I don't think it makes sense to say any particular genre is harder/easier than any other. It all depends on the author's inclinations and voice.
I do think romantic comedy has some inherent challenges, because comedy tends to be distancing, and romance tends to be more all about the feels, which is up close and personal. It's hard to balance the two. If the comedy is too dominant, then you lose the emotions. If the comedy is too infrequent, just an occasional tension-breaker, then you can't really call it a comedy. (But that's true of romantic suspense too; too much romance, and you lose the feeling of suspense, and too much suspense and you lose the feeling of romance.)
Personally, I think ANY kind of comedy is extra hard in terms of finding an audience, regardless of overarching genre, because while tragedy is universal, humor isn't.

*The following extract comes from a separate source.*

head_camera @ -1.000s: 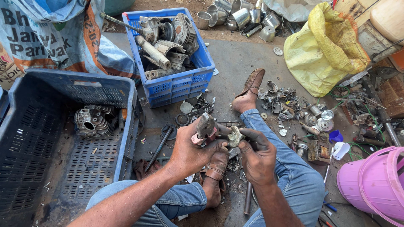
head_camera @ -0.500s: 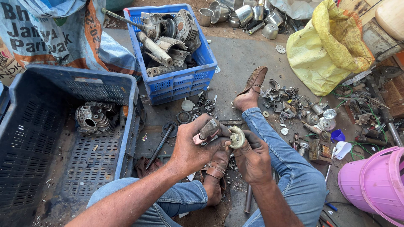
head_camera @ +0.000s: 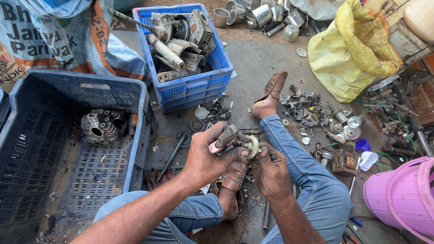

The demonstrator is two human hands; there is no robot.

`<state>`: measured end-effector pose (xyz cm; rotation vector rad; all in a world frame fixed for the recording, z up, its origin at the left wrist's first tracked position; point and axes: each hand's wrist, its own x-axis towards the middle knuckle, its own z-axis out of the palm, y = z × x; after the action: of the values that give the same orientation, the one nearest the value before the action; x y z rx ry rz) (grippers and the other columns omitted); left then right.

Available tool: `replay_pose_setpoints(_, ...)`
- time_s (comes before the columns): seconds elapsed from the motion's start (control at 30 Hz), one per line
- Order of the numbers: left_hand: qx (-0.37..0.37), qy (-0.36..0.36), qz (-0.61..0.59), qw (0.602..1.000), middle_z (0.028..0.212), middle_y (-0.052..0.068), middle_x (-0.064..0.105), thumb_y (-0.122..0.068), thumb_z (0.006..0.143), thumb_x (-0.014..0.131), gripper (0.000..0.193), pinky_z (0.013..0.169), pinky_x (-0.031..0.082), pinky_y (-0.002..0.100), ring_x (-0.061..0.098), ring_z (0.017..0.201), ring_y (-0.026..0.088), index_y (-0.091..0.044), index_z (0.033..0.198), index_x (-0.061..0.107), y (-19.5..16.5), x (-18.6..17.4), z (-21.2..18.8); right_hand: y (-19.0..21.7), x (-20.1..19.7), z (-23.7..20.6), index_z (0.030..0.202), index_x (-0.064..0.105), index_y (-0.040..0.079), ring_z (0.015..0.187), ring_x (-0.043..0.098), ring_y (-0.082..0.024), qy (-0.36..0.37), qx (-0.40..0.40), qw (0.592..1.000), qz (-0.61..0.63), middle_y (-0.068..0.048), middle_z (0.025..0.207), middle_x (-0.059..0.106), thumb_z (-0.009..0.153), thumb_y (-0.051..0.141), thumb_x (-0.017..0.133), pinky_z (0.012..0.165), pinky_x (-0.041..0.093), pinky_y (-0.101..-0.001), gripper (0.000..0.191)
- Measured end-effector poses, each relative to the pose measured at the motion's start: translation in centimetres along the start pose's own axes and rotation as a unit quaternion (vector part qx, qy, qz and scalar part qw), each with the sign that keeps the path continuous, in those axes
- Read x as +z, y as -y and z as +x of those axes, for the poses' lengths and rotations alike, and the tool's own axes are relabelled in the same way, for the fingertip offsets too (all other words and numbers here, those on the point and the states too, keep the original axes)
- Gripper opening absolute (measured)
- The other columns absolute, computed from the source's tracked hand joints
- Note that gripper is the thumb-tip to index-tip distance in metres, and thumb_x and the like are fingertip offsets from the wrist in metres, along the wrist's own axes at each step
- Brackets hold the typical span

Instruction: The person sits on the floor in a cluttered workshop and uses pliers and a wrench to manipulate and disassemble a small metal component. They repeatedly adjust the tool grip and apply force to the part, which is held in place by their foot.

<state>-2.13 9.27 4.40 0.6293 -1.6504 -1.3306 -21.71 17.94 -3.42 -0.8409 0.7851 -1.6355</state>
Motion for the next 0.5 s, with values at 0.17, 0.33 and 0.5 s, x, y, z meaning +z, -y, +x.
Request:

If you want to make a person cry, there's a guaranteed way to do it -- kill someone the reader cares about. Yes, you need to be able to write it well, but the scenario itself is pretty much a guarantee for triggering sadness. Now, try thinking of something (NOT a pratfall, since those don't work in a verbal medium instead of a visual one) that's GUARANTEED to trigger laughter. There aren't many options.
And it gets even more complicated when you add in the element of the (generalized) differences between genders, where women tend to prefer more situational humor (something that's funny only because of the particular person saying it in particular situation), whereas men tend to prefer humor that's in the form of a joke, where it doesn't really matter who is saying it or what circumstances the speaker is in. (This is the theory, anyway, from a book called something like "I used to be Snow White, but I drifted," on women and humor.)
So, for a book that's marketed to women, and is intended to be funny, it has to be humor that comes from characterization and situation, not a straightforward pun or one-liner. What's funny in one circumstance isn't funny in another. (There are some great examples, IIRC, in the Snow White book.)
It really all depends on the author's voice and the character's sense of humor. If the author can nail both of those AND the character's sense of humor connects with a wide segment of readers, then romantic comedy can be spectacularly successful. See, e.g., Jenny Crusie's Bet Me (or Welcome to Temptation).
Plus, there's the fact that when humor doesn't work, it's worse than if there was no attempt at humor. Even a near miss is painful.
In case you're wondering, I've thought about this a lot, because people tell me my Helen Binney books (mystery, not romance, but I started out writing romance until I realized I didn't have a romantic molecule in my entire body) are funny, but the thing is, Helen Binney doesn't think her experiences and thoughts are funny. They're just who she is. If I TRIED to make her funny, I think the end result would probably be cringe-worthy.